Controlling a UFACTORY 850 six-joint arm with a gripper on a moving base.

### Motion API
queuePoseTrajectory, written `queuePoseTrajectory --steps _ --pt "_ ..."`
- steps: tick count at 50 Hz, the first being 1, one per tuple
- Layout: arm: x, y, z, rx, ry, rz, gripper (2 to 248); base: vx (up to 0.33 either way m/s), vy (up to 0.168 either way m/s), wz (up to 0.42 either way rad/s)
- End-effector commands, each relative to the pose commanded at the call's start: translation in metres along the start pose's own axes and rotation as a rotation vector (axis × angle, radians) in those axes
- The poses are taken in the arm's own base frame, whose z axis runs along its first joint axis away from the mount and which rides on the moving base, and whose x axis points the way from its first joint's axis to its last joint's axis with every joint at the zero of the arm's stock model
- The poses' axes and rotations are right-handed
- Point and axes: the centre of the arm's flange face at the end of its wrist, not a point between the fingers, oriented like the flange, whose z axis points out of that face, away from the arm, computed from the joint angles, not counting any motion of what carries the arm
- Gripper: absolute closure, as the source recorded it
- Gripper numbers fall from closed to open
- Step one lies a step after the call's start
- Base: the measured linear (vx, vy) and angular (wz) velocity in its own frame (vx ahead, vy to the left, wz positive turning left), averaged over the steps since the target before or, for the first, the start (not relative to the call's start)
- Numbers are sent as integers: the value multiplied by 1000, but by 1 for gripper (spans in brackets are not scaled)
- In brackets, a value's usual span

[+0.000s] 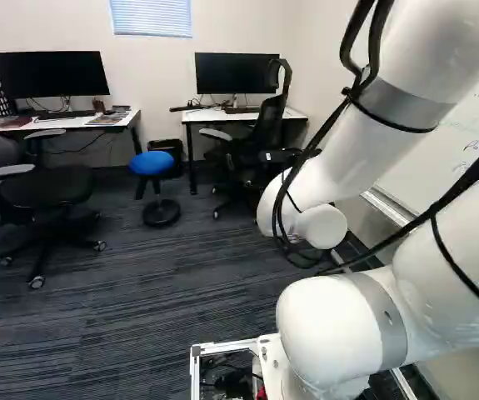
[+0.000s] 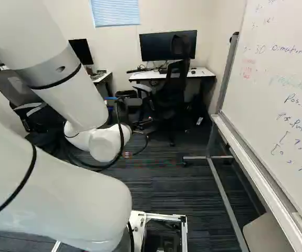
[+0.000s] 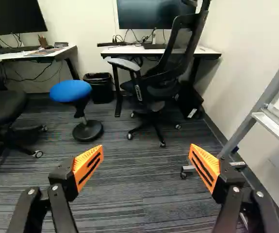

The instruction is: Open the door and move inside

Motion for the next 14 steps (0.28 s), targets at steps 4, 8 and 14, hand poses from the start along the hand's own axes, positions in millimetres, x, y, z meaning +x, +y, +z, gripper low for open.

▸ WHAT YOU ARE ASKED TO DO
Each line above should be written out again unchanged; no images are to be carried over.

▸ FINISHED TASK
Controlling a UFACTORY 850 six-joint arm with a gripper on a moving base.

### Motion API
queuePoseTrajectory, written `queuePoseTrajectory --steps _ --pt "_ ..."`
- steps: tick count at 50 Hz, the first being 1, one per tuple
- Layout: arm: x, y, z, rx, ry, rz, gripper (2 to 248); base: vx (up to 0.33 either way m/s), vy (up to 0.168 either way m/s), wz (up to 0.42 either way rad/s)
- End-effector commands, each relative to the pose commanded at the call's start: translation in metres along the start pose's own axes and rotation as a rotation vector (axis × angle, radians) in those axes
- The poses are taken in the arm's own base frame, whose z axis runs along its first joint axis away from the mount and which rides on the moving base, and whose x axis points the way from its first joint's axis to its last joint's axis with every joint at the zero of the arm's stock model
- The poses' axes and rotations are right-handed
- Point and axes: the centre of the arm's flange face at the end of its wrist, not a point between the fingers, oriented like the flange, whose z axis points out of that face, away from the arm, computed from the joint angles, not counting any motion of what carries the arm
- Gripper: absolute closure, as the source recorded it
- Gripper numbers fall from closed to open
- Step one lies a step after the call's start
- Base: the measured linear (vx, vy) and angular (wz) velocity in its own frame (vx ahead, vy to the left, wz positive turning left), averaged over the steps since the target before or, for the first, the start (not relative to the call's start)
- Numbers are sent as integers: the value multiplied by 1000, but by 1 for gripper (spans in brackets are not scaled)
- In brackets, a value's usual span

[+0.000s] 
[+0.000s] 
[+0.000s] 

The instruction is: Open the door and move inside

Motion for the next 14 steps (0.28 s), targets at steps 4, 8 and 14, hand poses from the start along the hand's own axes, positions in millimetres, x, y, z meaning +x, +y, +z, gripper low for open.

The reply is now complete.